Drew not only smelled the rich, earthy scent of the sang but a rat. Junior Semple was hiding something, but no way he could force him to tell what or run him in for questioning, though he’d like to get a crack at him without Jess around.
“Thanks for your time and the tip about Sunrise,” Drew told Junior, and took hold of Jess’s upper arm and firmly propelled her away.
“All right now,” Junior called after them, all-too-obviously relieved they were going. “Just you watch your step on the path, ‘cause it got some steep points.”
“He’s nervous about something,” Jess said out of the side of her mouth. “He doesn’t want us off this path.” They started down until they were out of sight.
“Stay here one sec and let me just glance down the other side of this rise,” he told her and put her on the far side of a big maple tree. “We’ll never find footprints in this leaf litter, but I just want to see if I can spot a bigger patch nearby where he might really have taken Mariah for a count.”
He moved quickly away and looked down at the crooked stream rattling along below. Someone could have taken a tumble along this jagged path through broken foliage, ferns and saplings. This was where Junior had said poachers slid down a hill. Yet he felt something was wrong here.

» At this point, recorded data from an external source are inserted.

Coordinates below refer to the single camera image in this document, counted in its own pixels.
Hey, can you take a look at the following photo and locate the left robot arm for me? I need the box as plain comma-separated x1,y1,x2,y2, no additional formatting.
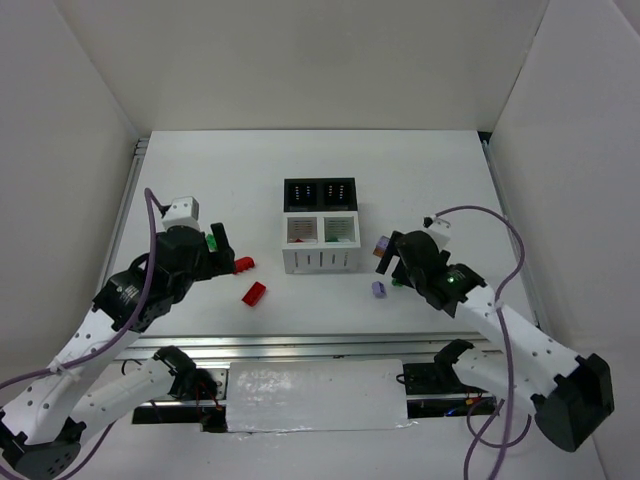
1,223,235,479

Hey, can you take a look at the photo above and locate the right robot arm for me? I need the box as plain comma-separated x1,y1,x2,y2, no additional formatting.
376,231,614,452

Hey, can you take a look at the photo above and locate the green lego on orange plate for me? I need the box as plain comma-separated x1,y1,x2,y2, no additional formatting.
205,234,218,252

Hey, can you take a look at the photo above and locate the red ridged lego brick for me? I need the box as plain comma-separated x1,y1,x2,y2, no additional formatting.
234,256,256,275

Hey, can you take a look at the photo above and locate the purple hollow lego brick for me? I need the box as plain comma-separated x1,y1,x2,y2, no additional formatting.
371,281,387,299

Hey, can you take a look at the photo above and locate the red rectangular lego brick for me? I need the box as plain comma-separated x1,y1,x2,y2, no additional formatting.
241,282,267,307

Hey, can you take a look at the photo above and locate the white container pair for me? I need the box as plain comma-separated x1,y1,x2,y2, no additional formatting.
281,211,361,274

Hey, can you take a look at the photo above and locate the black container pair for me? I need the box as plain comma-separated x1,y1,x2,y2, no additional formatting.
283,177,358,213

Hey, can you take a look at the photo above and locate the white foam cover panel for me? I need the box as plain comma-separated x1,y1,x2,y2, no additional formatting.
226,359,410,433

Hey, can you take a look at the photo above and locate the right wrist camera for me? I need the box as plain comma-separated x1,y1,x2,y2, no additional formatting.
423,215,452,250

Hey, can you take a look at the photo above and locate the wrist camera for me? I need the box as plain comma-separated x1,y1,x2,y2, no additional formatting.
162,196,201,231
423,215,452,250

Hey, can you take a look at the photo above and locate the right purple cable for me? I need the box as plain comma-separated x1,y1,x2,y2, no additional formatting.
434,204,534,480

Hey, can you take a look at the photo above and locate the purple cable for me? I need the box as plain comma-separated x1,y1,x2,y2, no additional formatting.
0,188,174,480
434,204,534,480

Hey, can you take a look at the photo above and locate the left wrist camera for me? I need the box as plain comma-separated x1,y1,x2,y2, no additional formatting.
162,196,201,231

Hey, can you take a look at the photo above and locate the aluminium rail frame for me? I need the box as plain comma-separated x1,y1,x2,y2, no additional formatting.
113,130,516,357

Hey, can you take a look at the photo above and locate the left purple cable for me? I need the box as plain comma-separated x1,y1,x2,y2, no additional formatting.
0,188,174,480

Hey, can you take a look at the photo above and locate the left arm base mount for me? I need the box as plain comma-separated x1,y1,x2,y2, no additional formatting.
168,367,223,418

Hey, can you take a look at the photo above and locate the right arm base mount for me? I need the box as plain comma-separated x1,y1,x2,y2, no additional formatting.
396,362,495,419

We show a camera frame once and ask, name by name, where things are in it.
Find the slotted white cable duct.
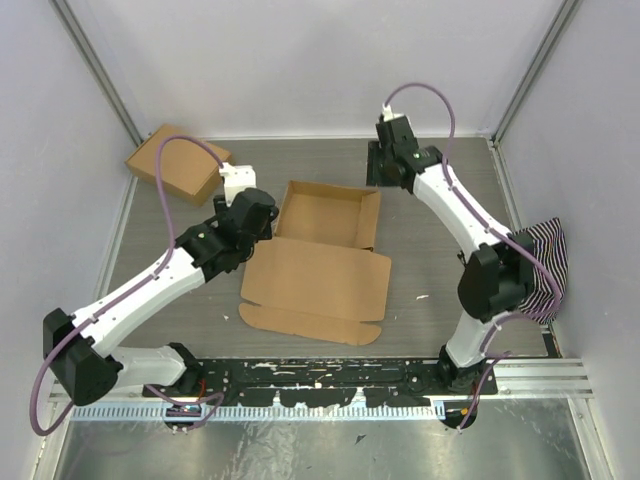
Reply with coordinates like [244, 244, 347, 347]
[71, 401, 445, 422]

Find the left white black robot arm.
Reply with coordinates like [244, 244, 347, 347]
[43, 188, 279, 406]

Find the folded brown cardboard box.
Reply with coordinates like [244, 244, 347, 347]
[125, 124, 222, 207]

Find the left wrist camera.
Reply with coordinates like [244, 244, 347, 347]
[219, 162, 257, 206]

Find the aluminium front rail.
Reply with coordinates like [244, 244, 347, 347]
[48, 357, 595, 401]

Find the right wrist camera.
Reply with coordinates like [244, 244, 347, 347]
[376, 104, 417, 148]

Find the brown cardboard box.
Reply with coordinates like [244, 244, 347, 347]
[239, 181, 392, 346]
[125, 124, 222, 207]

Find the striped purple white cloth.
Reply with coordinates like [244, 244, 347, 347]
[518, 217, 569, 325]

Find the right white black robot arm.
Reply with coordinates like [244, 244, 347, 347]
[366, 140, 534, 395]

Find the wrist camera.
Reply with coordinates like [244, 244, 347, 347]
[376, 104, 417, 148]
[219, 162, 257, 206]

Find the left aluminium corner post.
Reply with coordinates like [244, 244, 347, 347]
[49, 0, 147, 147]

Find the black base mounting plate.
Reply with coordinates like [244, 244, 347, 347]
[159, 357, 485, 408]

He walked back toward where he’d left Jess and saw her also looking over the edge of the rise. Maybe she’d found a clue, because she stooped and reached out for something protruding from the ground. At first he thought it might be a scrap of cloth. No, it was shaped more like a property line stake, though Semple’s property was nowhere near this high up.
She heard him coming and turned his way, still reaching out toward the stake. “Drew,” she said, “this looks like a half-buried marker stake, kind of shaped like a firecracker or something like th—”
Then he knew what it was, but the knowledge might have come too late.
“No—don’t!” he shouted and threw himself at her, just as the thing went off.